Комитет государственной безопасности не жаловался на
отсутствие штатных работников. Он был огромным пауком, который сплел сеть над
всей страной. Руководители Советского государства учли ошибки Сталина, в лагеря
теперь не сажали по каждому доносу, но приемная КГБ работала круглосуточно, все
письма и звонки, анонимные в том числе, обязательно проверялись. Но даже такая
отлично оснащенная, финансово богатая и разветвленная структура не сумела бы
получить всю необходимую информацию без помощников. Очень многие советские люди
«стучали» на сослуживцев, родственников, друзей. Мотивы были разными. Кто-то
был искренне возмущен антисоветскими разговорами, другой хотел «подсидеть»
начальника, третий мечтал выслужиться, чтобы получить без очереди квартиру,
машину или выехать на работу за границу. Но очень много было и тех, кого
попросту вынуждали стать внештатными сотрудниками КГБ.
Никита оказался из их числа, Иван Иванович сказал Волку
прямо:
– Помогаешь нам – жена летит в Америку на лечение.
Отказываешься – Вера умирает дома, даже не стоит пытаться решить в этом случае
проблему, больная никогда не покинет пределы СССР.
– Что мне делать? – заламывал руки Никита, глядя на друга.
– Соглашаться, – тихо посоветовал Олег.
– Вдумайся в свои слова! – завопил Волк. – Я – стукач!
Подслушивающий, подсматривающий мерзавец!
– Ты спасаешь жизнь любимой женщины, – напомнил Ремизов, – в
этом случае все средства хороши. И потом, может, еще ничего особого и не
потребуют.
– Уже попросили, – рявкнул Никита, – определили, так
сказать, круг обязанностей.
– И что?
– Взял сутки на обдумывание, – сказал Никита и вдруг
заплакал.
– Я бы не колебался, – вымолвил Олег, – коли есть хоть один
шанс на спасение Веры, его следует использовать.

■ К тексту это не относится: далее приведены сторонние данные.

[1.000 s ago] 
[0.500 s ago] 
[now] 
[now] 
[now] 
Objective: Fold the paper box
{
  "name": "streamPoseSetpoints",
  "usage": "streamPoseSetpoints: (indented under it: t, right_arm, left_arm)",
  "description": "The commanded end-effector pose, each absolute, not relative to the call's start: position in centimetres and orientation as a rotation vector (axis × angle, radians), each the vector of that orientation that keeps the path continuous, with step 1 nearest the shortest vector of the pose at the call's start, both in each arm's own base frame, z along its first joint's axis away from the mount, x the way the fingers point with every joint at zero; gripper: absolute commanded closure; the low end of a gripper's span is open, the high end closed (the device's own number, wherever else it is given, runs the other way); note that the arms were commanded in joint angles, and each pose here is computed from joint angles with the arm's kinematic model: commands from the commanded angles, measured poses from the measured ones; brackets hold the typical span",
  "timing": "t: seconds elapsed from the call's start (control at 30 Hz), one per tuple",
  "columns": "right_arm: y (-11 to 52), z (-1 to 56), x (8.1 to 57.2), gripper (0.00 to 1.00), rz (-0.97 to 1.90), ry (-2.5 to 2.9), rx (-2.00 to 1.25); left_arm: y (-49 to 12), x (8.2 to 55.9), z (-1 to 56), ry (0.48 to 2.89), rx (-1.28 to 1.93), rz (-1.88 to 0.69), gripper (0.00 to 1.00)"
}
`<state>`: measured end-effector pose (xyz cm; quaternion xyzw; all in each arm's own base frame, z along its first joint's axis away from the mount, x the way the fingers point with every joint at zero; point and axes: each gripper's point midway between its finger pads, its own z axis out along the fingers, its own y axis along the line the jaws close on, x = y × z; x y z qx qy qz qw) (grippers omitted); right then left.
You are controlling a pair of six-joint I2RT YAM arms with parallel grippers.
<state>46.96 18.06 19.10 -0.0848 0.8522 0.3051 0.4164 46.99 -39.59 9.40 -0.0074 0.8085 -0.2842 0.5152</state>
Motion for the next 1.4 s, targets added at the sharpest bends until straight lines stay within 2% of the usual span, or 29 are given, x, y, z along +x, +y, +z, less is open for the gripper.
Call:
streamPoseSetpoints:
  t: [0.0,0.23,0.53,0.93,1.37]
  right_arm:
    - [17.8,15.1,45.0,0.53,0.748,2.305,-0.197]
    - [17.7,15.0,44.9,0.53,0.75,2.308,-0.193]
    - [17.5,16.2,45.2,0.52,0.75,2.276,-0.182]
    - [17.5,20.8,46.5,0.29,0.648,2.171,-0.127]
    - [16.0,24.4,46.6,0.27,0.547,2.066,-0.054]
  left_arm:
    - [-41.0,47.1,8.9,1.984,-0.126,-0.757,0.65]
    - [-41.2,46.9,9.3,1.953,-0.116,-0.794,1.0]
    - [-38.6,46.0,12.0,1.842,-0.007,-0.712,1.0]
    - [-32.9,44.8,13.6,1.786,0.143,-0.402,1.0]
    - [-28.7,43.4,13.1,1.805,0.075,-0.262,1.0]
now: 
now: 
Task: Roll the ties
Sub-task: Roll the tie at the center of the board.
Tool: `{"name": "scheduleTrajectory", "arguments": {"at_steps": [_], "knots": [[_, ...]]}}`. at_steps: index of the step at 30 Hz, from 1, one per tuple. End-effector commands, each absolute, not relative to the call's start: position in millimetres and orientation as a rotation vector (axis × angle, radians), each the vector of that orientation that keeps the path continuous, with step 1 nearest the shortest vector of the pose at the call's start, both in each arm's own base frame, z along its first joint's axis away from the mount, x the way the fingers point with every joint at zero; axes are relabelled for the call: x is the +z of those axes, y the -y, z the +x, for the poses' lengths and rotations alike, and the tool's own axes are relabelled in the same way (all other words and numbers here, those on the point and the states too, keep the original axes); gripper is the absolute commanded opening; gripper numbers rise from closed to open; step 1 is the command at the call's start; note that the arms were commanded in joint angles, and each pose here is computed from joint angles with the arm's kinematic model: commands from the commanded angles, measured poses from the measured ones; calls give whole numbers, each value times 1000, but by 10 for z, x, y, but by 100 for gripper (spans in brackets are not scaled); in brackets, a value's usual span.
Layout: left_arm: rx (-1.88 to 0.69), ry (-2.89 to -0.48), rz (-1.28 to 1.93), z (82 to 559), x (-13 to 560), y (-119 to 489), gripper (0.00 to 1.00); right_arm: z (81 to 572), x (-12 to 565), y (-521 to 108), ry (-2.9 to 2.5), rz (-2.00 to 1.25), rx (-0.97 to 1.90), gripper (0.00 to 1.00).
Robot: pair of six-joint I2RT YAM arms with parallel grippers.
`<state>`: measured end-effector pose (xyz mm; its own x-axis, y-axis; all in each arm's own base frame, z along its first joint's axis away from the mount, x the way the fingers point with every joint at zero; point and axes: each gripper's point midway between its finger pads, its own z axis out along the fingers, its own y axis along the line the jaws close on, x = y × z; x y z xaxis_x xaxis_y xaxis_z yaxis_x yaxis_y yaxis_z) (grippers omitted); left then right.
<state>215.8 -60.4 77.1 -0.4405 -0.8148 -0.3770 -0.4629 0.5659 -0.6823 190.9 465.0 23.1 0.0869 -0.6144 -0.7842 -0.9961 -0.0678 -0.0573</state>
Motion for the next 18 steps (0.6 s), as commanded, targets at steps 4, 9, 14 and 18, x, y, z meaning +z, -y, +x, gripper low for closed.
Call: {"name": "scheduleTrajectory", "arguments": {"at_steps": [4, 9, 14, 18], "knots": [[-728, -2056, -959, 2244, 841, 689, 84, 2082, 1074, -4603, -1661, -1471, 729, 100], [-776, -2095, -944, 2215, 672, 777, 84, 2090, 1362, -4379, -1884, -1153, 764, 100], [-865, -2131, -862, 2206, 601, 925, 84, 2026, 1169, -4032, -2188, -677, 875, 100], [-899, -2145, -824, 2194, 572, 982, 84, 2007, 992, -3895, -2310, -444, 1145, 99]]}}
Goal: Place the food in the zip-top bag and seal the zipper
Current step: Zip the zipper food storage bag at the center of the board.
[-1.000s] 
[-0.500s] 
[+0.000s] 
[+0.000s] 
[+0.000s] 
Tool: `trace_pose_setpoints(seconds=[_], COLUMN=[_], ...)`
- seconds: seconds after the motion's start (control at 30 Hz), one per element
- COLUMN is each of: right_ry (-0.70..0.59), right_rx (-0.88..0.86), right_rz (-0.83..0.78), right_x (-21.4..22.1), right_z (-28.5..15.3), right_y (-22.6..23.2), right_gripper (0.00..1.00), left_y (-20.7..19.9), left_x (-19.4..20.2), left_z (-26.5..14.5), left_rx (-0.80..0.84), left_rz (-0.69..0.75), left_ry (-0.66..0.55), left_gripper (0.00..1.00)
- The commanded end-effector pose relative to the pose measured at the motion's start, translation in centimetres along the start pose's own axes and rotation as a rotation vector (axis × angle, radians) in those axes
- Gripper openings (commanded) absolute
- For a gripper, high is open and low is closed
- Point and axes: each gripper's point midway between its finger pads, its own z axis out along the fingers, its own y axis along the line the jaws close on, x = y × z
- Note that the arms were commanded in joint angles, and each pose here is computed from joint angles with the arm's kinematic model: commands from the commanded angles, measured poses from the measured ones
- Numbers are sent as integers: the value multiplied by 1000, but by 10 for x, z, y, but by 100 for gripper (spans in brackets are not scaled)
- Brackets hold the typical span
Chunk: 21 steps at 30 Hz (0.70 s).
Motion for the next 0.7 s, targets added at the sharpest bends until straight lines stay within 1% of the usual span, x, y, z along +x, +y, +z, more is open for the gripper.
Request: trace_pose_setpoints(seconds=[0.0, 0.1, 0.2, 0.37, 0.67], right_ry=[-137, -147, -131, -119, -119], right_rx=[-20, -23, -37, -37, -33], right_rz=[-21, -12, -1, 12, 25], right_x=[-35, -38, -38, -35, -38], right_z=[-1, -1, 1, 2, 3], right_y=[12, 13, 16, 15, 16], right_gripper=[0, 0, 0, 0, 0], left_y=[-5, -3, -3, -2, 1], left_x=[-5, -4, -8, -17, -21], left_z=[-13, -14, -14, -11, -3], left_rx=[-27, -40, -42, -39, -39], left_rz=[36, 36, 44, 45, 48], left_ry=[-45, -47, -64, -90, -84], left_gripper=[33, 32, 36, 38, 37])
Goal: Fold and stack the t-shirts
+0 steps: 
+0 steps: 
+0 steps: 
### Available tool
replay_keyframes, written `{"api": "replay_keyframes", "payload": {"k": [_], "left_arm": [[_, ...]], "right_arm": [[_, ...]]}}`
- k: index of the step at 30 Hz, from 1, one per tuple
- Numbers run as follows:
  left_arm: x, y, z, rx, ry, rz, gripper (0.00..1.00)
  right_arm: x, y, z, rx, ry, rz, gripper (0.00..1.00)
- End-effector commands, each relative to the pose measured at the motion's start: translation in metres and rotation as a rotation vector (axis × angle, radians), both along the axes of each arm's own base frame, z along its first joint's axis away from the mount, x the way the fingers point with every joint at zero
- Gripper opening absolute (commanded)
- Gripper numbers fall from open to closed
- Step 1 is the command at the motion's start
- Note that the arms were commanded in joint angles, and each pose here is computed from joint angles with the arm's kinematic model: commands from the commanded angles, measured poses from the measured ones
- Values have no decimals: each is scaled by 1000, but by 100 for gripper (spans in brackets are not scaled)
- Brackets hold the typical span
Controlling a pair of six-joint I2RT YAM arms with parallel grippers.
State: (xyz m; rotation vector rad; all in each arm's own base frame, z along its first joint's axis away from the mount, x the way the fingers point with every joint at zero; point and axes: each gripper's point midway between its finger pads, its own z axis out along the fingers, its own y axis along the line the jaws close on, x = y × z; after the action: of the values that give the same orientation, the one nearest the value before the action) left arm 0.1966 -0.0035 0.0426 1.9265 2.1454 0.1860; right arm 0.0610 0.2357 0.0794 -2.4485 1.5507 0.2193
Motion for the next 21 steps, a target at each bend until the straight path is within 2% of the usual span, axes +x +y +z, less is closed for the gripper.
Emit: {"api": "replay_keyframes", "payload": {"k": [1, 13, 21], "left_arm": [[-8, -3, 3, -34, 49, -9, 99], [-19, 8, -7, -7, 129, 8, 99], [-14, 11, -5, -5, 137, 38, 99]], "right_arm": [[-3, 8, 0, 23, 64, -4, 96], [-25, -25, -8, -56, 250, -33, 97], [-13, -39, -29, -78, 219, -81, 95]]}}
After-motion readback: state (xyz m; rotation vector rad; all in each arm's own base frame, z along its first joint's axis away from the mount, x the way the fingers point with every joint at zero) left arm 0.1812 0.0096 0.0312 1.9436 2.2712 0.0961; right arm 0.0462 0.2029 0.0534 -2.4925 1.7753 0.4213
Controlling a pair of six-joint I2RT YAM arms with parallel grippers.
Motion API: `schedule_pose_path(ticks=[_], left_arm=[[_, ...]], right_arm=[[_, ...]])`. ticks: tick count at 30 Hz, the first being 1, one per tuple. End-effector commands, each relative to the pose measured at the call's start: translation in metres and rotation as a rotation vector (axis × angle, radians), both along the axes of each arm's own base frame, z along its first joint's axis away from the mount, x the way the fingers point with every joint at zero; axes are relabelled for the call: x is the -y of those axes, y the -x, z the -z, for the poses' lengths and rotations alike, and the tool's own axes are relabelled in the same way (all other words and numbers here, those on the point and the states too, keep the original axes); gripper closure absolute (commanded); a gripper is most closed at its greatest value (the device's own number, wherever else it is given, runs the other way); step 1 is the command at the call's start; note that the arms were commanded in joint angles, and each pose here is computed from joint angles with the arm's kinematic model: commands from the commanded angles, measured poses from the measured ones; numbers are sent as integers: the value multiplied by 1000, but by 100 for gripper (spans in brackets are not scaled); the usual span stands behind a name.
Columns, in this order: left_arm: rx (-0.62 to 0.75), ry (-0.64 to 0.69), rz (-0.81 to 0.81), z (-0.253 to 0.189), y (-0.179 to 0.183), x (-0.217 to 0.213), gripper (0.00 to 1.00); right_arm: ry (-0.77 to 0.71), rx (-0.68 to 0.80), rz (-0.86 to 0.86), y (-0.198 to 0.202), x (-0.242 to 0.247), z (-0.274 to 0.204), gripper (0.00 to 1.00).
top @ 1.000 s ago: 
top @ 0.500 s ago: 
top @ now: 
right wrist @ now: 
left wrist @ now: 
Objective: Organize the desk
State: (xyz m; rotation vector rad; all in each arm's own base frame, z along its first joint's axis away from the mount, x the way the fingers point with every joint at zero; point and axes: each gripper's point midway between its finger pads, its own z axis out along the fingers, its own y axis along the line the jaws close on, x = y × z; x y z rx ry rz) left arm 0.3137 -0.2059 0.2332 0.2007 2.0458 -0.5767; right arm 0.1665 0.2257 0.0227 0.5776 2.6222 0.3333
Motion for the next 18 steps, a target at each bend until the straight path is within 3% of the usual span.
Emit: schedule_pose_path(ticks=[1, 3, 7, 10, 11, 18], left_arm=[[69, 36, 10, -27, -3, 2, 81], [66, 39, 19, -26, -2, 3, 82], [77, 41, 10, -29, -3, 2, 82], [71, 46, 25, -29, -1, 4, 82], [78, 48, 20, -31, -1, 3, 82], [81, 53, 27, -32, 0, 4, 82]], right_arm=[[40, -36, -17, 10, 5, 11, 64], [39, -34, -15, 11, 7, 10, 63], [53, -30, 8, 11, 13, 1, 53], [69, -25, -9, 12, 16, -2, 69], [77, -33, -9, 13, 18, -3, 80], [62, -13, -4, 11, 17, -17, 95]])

Ты только никогда не пей,
нигде и ни с кем, алкоголь развязывает язык. Если сам о сотрудничестве с Иваном
Ивановичем не разболтаешь, так никто и не узнает. Комитетчики умеют хранить
тайны, если правда вылезает наружу, то она вытекает не от профессионалов, а от
самих внештатных сотрудников.
Никита молча смотрел в окно.
– Послушай, – вдруг спросил Ремизов, – если бы у тебя
спросили: «Волк, отдай жене половину своей жизни, проживешь, допустим, не сто
лет, а пятьдесят, но и она столько же протянет», чтоб ты ответил?
– Господи, – воскликнул режиссер, – да конечно, забирайте.
– Так вот, – подвел итог Олег, – сейчас от тебя не
потребовали столь радикальной жертвы, ерунду за спасение Веры просят.
Никита встал и молча пошел к двери. Через неделю Вера
улетела в Кливленд, через три месяца вернулась, лысая, худая, страшная, но
живая.
Более Никита и Олег на тему сотрудничества с КГБ не
разговаривали. Вера два года прожила не болея, внешне она казалась совершенно
здоровой, но потом вдруг жена Волка внезапно скончалась.
Прошло много лет, Никита так и не женился. Около него, талантливого,
известного режиссера постоянно крутилось много женщин, молодых, красивых и даже
умных.
Кое с кем Волк затевал романы, с Лилей Горской, например,
прожил целых три года, но официально в брак не вступал, считался непробиваемым
холостяком.
О той истории Никита вспомнил лишь один раз, когда Илья,
сорвавшись после очередного курса антиалкогольной терапии, вновь ушел в запой.
– Это мое наказание, – сказал он Олегу, – расплата. Роптать
нельзя, следует терпеть. Выгоню Илью вон, порву с ним всякие отношения, господь
новый крест навесит, потяжелей сброшенного. Нет уж, надо пьяницу по жизни
вести.
Ремизов вздрогнул, но начатой темы не поддержал, просто они
с Никитой перестали обсуждать поведение Ильи.
А потом Олег и думать забыл о том, что когда-то благословил
друга на сотрудничество с КГБ. СССР распался, его прах был развеян над рекой
времени.
Но не зря говорят, что все тайное обязательно станет явным.
Пару лет назад Волк позвонил Олегу и странно заплетающимся голосом произнес:
– Ммнеее плоохоо! Сююдааа, скооорей!